The valleys and downs are prolific in bloom, and flowers of the brightest and deepest colours adorn the more cultivated parterres. In the deep, deep caverns, with which the cliff and the bays are darkened, sport in their almost sacred solitude the acephalæ and the actiniæ. In the watery bosom of the cave, the male syngnathus may nurse its infant brood in safety, and the delicate comatula unfold its feathery tentaculæ. In the hollow cups scooped in the granite and glittering with brine, the daisy actinia, that Clytie of the rocks so loving of the light, may unfold her enamoured florets to the sun. Then what profusion and what variety in form and colour of deep sea-weeds are thrown by the billows on the pebbles and the sand; a spot richer both in these cast-away treasures of the deep and in the living botany of the ocean, may not be found than the caverned bays of eccentric Serque.


ALDERNEY


ALDERNEY:

Table of Contents

AURENÊ—AURIGMA—AURIMA—ARENO—ABRENO—AURNE—ORIGNI—AURINÆ INSULA—ISLE OF THE CAPE—ISLAND OF ST. ANNE.

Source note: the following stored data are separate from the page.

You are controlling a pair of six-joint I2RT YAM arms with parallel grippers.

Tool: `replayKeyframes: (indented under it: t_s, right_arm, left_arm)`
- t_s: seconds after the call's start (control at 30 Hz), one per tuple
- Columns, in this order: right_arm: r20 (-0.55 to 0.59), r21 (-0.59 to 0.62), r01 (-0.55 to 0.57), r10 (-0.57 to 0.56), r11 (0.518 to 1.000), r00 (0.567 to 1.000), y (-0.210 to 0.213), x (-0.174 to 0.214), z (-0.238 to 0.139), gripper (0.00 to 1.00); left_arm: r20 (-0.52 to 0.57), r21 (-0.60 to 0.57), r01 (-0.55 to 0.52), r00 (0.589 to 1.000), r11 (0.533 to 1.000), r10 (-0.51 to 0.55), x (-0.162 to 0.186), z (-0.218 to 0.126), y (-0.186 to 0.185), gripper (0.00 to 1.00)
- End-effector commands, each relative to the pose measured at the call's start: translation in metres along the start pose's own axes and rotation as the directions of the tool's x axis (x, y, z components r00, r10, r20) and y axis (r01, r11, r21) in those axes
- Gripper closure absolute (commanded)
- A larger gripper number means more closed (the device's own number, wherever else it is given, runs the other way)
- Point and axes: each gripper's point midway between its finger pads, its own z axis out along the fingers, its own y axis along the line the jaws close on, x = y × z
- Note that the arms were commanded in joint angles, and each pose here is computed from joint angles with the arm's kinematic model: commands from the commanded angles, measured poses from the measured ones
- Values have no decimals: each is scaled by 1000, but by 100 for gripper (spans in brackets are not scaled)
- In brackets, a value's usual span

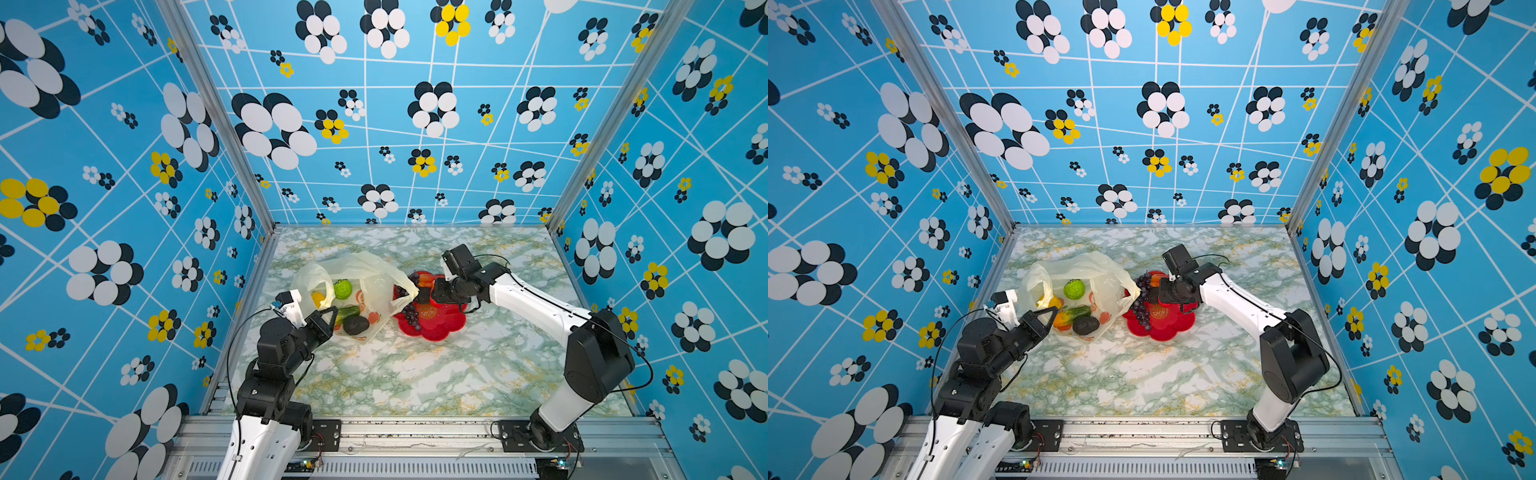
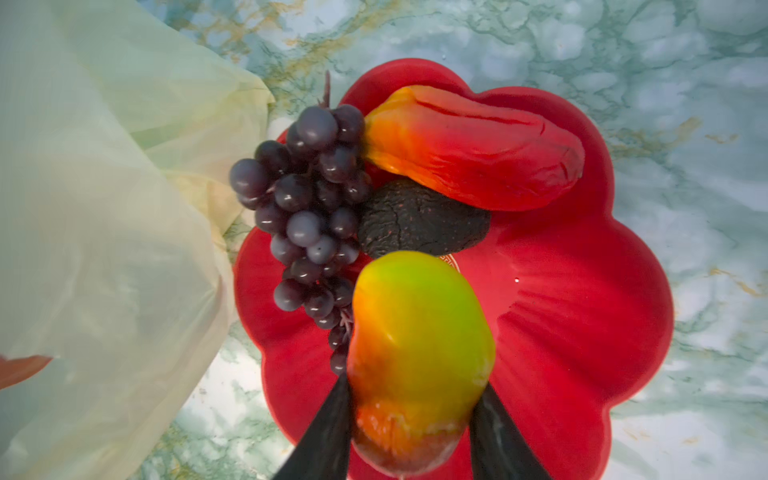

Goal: Place the fruits into the plastic bag
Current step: 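Lower the right gripper onto the yellow-red mango-like fruit and grasp it, then lift the yellow-red fruit with the right gripper and carry it into the bag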

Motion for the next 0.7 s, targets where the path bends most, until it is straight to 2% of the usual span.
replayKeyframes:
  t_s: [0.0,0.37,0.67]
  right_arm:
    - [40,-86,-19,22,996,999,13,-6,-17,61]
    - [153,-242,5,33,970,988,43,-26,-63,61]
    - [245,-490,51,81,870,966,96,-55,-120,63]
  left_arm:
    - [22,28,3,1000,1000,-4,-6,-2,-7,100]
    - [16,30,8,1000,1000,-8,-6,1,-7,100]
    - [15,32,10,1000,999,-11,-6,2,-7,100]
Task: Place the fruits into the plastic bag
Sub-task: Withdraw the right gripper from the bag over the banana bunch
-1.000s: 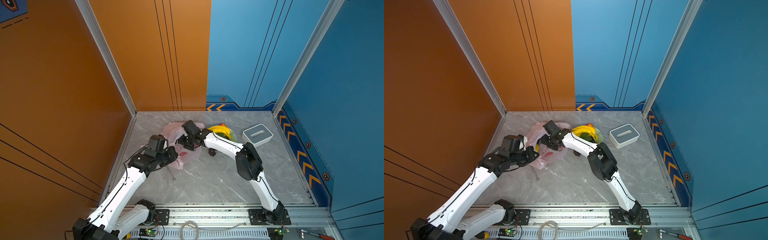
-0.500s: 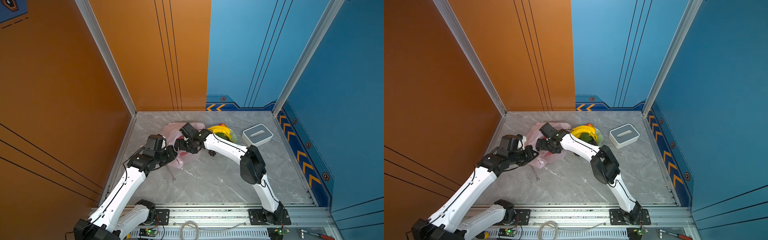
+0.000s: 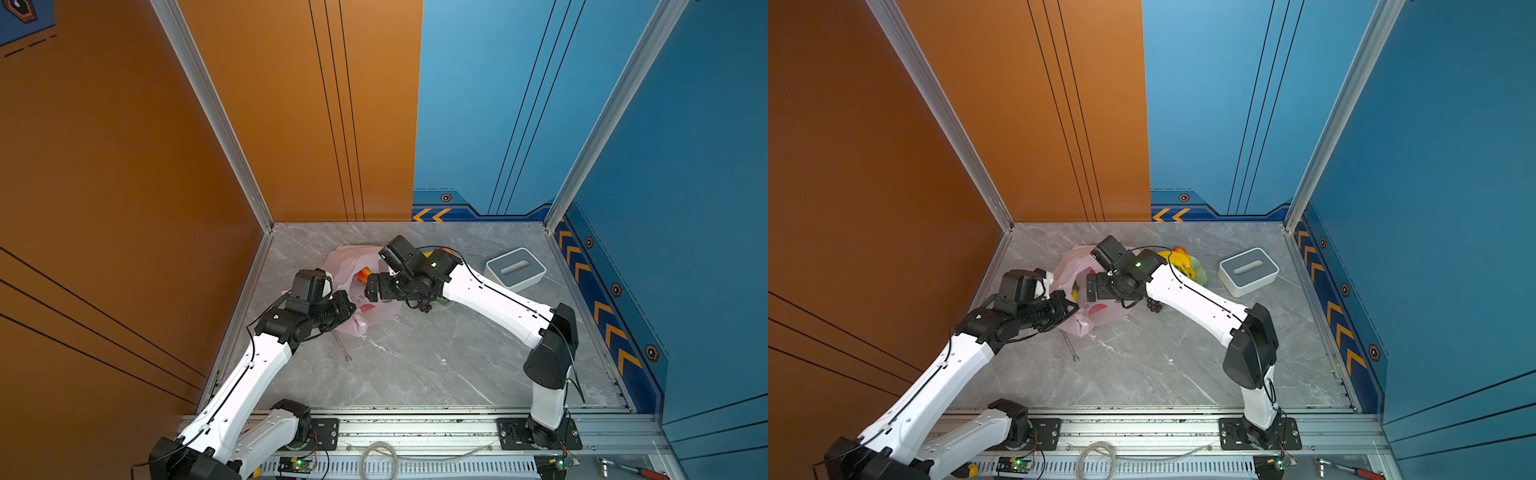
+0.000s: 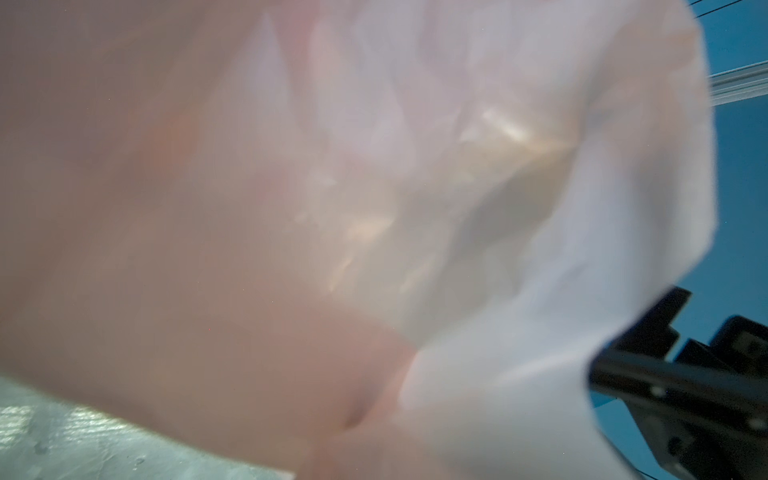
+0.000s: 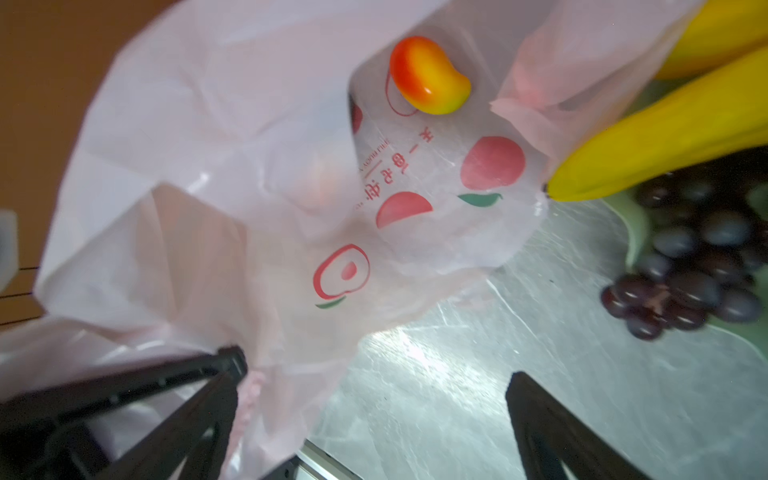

This lies nearest to the shore of Albion, within its belt of shoals, and difficult of access in stormy weather, even in its new haven of Braye la Ville, or Brayer. The access was still more perilous in Crab Bay, or in the more ancient port of Longy. We are landed. How quiet the people, how social and primitive, how wedded to old customs. It is probable, however, that in a few years the harbour of Braye will display a busier scene, much of the sterile land of the Giffoine be fertilized, the petty farms multiplied, and the treasures of its fisheries realized: but Alderney will never be admired, for dulness reigns around, and the sea spray seems to excite cutaneous maladies, and the salt and fish diet to induce dyspepsia. There is, however, with its sterile aspect and its dearth of foliage, a prominent and novel character in Alderney. About its elevated centre is the quaint old ville of St. Anne, possessing a new church (the ancient fane being despoiled), a new court house, the Government house, the gaol, the female school, and chapels of dissent.